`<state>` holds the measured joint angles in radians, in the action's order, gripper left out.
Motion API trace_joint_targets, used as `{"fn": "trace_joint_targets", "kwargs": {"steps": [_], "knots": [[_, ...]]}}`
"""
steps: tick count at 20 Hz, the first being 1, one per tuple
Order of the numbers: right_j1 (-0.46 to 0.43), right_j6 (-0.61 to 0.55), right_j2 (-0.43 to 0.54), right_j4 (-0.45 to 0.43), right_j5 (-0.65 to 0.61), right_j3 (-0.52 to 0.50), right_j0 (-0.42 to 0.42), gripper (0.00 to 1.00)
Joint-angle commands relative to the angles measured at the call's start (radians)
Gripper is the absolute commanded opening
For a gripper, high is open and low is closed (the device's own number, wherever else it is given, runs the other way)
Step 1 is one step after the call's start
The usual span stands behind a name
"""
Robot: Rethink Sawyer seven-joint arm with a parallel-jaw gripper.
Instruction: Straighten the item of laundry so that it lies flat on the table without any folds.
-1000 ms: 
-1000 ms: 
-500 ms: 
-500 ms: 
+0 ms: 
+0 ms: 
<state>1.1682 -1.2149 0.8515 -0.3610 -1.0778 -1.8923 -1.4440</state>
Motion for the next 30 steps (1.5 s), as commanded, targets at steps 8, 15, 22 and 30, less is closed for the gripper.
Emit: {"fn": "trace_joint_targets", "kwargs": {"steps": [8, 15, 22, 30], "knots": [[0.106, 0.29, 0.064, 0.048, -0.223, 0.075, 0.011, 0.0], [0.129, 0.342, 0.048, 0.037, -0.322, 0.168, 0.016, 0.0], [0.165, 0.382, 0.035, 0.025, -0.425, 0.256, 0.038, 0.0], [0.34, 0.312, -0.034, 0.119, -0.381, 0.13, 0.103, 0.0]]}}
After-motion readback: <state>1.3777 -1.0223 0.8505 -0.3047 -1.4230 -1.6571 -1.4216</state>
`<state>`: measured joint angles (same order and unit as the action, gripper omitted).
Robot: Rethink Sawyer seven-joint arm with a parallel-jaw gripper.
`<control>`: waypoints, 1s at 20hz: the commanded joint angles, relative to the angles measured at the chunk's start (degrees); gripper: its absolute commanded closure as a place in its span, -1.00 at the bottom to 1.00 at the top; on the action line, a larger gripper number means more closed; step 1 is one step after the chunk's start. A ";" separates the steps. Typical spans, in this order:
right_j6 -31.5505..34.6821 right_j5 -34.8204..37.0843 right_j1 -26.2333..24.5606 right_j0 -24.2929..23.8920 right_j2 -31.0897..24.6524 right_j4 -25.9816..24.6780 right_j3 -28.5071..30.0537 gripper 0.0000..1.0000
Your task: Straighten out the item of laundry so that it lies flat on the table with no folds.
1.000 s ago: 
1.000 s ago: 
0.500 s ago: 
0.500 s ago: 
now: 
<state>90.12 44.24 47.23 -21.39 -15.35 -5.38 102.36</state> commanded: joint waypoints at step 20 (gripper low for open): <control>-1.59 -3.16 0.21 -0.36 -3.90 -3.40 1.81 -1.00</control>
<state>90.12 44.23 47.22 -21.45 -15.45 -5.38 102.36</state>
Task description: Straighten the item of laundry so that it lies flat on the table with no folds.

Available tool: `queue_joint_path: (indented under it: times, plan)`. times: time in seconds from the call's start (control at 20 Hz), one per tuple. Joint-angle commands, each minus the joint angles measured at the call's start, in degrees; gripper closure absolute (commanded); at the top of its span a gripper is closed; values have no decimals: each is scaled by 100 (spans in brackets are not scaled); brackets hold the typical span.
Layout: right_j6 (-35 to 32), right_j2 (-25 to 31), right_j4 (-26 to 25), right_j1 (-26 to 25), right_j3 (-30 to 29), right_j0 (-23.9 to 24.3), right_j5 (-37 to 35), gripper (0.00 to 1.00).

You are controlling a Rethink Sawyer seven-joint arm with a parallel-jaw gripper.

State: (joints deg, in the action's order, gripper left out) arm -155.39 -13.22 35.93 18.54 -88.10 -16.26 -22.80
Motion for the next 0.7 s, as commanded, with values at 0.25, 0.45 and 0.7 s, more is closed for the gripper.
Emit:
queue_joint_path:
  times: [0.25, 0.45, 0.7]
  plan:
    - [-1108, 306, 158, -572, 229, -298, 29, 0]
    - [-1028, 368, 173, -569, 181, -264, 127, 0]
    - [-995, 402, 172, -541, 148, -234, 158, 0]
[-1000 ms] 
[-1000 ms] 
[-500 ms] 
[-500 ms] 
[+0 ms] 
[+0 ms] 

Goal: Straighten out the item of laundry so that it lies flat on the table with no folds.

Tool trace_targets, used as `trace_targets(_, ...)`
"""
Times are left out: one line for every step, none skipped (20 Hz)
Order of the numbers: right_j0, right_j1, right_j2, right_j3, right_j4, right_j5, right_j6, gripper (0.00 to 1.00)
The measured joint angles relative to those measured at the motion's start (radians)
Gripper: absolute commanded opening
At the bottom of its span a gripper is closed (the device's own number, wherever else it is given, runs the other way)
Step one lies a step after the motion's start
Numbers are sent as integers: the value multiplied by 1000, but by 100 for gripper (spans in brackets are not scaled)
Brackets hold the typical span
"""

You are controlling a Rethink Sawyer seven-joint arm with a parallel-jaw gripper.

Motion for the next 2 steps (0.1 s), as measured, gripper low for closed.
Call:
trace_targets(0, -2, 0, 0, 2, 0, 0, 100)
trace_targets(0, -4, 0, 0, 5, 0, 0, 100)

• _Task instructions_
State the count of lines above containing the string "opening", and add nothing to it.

• _Response area_
2